**Work instruction:** From the first line onward, reproduce the records exactly; the final line to include is the one holding "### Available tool".

Stored records:

☆ ☆ ☆ ☆

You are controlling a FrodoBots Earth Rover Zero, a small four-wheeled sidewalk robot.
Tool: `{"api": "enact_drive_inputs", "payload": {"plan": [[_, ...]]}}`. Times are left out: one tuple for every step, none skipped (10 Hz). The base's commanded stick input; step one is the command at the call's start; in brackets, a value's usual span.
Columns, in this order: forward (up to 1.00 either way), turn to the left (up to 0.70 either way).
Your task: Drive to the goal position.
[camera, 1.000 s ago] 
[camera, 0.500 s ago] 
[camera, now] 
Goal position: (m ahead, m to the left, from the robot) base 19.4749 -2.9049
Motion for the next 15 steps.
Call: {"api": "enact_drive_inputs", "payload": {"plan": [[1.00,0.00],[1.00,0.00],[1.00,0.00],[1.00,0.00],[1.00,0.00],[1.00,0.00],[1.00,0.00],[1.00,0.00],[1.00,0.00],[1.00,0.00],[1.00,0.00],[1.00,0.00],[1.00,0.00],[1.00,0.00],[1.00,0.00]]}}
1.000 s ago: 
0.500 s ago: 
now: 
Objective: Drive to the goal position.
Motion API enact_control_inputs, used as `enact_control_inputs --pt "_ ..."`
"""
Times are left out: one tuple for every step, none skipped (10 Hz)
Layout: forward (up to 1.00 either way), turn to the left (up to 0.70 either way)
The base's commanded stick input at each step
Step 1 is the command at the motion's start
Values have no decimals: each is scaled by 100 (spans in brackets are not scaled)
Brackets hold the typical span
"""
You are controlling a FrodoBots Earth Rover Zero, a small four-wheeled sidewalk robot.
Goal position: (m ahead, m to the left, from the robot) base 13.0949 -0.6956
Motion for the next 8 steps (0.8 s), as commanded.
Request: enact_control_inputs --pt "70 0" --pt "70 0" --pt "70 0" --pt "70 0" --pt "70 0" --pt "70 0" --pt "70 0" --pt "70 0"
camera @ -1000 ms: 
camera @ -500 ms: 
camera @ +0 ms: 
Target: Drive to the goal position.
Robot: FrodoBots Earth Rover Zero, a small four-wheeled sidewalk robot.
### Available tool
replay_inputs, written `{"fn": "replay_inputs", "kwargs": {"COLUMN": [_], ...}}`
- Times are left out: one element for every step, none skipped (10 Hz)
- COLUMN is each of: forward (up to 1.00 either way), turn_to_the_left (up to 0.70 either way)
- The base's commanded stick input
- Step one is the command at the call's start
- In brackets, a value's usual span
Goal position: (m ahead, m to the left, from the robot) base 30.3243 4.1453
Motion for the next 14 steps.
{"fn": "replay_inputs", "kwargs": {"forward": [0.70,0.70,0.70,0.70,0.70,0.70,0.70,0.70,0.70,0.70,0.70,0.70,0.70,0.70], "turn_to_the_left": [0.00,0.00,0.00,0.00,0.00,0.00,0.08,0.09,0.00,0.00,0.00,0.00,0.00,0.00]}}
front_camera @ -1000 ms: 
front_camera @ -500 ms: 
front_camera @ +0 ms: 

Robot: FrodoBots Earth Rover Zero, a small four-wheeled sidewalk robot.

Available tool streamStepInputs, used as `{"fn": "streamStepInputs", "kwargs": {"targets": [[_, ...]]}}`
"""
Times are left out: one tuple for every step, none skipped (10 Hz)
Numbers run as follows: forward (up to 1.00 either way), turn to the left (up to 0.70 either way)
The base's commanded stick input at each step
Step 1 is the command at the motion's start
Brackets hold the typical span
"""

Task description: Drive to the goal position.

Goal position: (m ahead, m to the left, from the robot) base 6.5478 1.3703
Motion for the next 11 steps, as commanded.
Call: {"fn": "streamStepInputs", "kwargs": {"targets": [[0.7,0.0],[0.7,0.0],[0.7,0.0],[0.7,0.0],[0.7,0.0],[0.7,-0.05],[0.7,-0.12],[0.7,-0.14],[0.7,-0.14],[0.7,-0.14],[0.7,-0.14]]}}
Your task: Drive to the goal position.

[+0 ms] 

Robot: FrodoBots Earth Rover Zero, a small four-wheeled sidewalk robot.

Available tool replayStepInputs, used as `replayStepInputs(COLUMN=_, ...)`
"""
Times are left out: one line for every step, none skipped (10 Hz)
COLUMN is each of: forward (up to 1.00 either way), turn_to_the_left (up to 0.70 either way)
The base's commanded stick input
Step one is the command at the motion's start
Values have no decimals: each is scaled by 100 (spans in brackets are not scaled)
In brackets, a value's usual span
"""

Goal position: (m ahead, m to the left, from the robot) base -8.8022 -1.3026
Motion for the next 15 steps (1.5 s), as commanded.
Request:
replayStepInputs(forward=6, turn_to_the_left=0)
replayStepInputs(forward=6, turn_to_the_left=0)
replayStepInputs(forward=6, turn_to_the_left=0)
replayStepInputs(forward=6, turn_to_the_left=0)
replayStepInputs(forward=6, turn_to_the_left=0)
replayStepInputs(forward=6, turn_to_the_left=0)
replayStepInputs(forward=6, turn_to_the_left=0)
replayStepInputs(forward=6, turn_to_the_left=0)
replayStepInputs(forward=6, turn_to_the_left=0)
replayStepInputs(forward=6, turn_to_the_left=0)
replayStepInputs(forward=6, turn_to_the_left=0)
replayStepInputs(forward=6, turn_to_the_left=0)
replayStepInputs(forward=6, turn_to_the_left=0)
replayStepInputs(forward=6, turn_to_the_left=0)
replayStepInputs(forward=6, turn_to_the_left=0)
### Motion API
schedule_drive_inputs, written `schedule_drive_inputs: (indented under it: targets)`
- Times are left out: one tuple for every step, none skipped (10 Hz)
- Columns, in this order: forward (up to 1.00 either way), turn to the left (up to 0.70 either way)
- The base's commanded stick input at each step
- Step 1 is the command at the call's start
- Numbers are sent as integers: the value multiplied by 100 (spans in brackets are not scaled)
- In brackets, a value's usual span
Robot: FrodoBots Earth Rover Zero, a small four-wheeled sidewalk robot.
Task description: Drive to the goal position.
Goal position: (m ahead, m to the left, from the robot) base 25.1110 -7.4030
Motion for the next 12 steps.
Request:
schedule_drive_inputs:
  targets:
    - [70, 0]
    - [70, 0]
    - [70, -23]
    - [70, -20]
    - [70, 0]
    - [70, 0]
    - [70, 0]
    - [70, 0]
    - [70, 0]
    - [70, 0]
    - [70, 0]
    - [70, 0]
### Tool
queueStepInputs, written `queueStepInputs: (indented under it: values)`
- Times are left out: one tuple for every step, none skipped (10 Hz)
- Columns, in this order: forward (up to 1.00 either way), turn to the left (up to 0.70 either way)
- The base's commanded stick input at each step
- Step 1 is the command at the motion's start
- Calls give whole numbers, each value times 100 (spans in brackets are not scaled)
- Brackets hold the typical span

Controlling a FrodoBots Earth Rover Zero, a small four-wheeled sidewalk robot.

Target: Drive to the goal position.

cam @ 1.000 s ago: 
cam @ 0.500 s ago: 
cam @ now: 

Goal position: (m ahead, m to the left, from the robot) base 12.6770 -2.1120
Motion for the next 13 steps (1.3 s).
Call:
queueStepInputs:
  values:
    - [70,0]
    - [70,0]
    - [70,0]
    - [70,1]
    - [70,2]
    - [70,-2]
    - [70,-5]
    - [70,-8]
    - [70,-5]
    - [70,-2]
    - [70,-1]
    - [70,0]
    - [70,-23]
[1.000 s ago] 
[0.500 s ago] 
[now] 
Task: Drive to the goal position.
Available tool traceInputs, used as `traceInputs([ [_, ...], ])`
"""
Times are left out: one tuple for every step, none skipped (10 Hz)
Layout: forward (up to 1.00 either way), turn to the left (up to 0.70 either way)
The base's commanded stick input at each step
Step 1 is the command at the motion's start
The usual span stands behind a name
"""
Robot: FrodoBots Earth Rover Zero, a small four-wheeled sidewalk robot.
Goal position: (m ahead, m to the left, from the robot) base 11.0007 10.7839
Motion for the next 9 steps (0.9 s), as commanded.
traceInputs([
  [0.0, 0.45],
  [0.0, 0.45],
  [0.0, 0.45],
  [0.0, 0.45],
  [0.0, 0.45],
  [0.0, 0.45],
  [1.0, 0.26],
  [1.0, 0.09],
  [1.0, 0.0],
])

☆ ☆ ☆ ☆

**Answer to the problem:**
You are controlling a FrodoBots Earth Rover Zero, a small four-wheeled sidewalk robot.
Tool: `{"api": "enact_drive_inputs", "payload": {"plan": [[_, ...]]}}`. Times are left out: one tuple for every step, none skipped (10 Hz). The base's commanded stick input; step one is the command at the call's start; in brackets, a value's usual span.
Columns, in this order: forward (up to 1.00 either way), turn to the left (up to 0.70 either way).
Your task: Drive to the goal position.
[camera, 1.000 s ago] 
[camera, 0.500 s ago] 
[camera, now] 
Goal position: (m ahead, m to the left, from the robot) base 19.4749 -2.9049
Motion for the next 15 steps.
Call: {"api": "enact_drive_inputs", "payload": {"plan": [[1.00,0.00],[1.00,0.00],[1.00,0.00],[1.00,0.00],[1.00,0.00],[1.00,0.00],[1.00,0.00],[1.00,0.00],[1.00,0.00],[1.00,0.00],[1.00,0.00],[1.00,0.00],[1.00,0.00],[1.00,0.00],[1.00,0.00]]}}
1.000 s ago: 
0.500 s ago: 
now: 
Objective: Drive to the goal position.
Motion API enact_control_inputs, used as `enact_control_inputs --pt "_ ..."`
"""
Times are left out: one tuple for every step, none skipped (10 Hz)
Layout: forward (up to 1.00 either way), turn to the left (up to 0.70 either way)
The base's commanded stick input at each step
Step 1 is the command at the motion's start
Values have no decimals: each is scaled by 100 (spans in brackets are not scaled)
Brackets hold the typical span
"""
You are controlling a FrodoBots Earth Rover Zero, a small four-wheeled sidewalk robot.
Goal position: (m ahead, m to the left, from the robot) base 13.0949 -0.6956
Motion for the next 8 steps (0.8 s), as commanded.
Request: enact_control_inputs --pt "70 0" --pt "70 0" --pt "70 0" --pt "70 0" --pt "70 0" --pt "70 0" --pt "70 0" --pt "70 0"
camera @ -1000 ms: 
camera @ -500 ms: 
camera @ +0 ms: 
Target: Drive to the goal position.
Robot: FrodoBots Earth Rover Zero, a small four-wheeled sidewalk robot.
### Available tool

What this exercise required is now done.